Years ago when I started at this company, I spent a lot of time learning the ropes. Combined with the fact that most of my work was project-based rather than covering a standing area of responsibility, I became pretty closely tied with my boss. Eventually he even moved me to an office adjacent to his that offered a pass-through door. All this together time and proximity meant easy access and regular collaboration, but it gave a different appearance to others. People began to assume that I was his secretary.

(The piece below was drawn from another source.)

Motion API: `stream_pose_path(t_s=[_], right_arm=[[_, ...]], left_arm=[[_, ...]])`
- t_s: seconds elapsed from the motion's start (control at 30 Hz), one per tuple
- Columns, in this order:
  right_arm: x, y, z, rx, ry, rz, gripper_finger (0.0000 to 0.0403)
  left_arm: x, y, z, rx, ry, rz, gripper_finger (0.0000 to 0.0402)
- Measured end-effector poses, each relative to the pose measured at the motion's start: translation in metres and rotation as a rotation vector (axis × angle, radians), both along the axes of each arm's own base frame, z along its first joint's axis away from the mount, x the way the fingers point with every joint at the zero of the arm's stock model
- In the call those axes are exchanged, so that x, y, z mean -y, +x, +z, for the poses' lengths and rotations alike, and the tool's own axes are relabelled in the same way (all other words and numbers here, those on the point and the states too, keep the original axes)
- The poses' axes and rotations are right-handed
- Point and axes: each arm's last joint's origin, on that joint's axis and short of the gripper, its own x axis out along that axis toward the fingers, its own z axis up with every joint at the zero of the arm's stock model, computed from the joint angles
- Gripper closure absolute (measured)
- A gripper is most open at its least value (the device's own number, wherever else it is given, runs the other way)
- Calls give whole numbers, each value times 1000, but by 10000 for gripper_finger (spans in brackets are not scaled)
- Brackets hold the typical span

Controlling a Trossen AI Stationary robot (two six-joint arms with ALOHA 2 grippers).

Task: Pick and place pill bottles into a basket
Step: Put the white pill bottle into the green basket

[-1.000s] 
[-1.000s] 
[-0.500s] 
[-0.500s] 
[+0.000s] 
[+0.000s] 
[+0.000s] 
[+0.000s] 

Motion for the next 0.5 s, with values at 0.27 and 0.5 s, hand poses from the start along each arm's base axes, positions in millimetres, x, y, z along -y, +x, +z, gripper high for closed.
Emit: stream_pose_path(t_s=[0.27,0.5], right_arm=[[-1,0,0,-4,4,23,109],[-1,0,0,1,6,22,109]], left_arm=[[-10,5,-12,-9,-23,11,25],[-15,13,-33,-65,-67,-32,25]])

At 25 and happy to be there, I didn’t pay much attention to that perception. I presumed that this notion would work itself out over time. Thankfully, a man others saw as crusty and insensitive–my boss himself–saved me from reputational doom. He saw growth potential for me within the company and didn’t want others to pigeonhole me into a permanent admin position. Certainly in this case, he clearly understood the importance of perception.
That’s why the first time he saw me bring a standard steno pad into his office to take notes, he forbade me from using it. He told me that if I didn’t want others to think I was his personal admin, I couldn’t look like it. To further underscore his point, he soon thereafter put a chair in front of my door to his office. I had to walk around to the main door like everyone else. My office was to be my office, not an anteroom to his.
I obliged, of course. I was young and hungry to excel and willing to take advice in whatever form it came. I didn’t spend a lot of time thinking about it; I just trusted his judgment.
I’m glad I did.
The more I’ve thought about his guidance over the years, the more I’ve appreciated its wisdom. Though he has since retired, I am still with the same company. I’ve moved through many positions, but always on an upward trajectory. I’m convinced that his mentoring played a big part in that. He taught me many lessons over the years, and I’ve taken (almost) all of them to heart. This first one, though, is the foundation upon which the rest of them are built: look/act like the person you want to become. If you wait until you get there, you probably never will.
As I looked down at my fancy tablet yesterday and saw a gussied-up steno pad, I silently thanked my former boss for guiding my career in a way that let me carry it with confidence. After all these years, I’ve finally earned the right.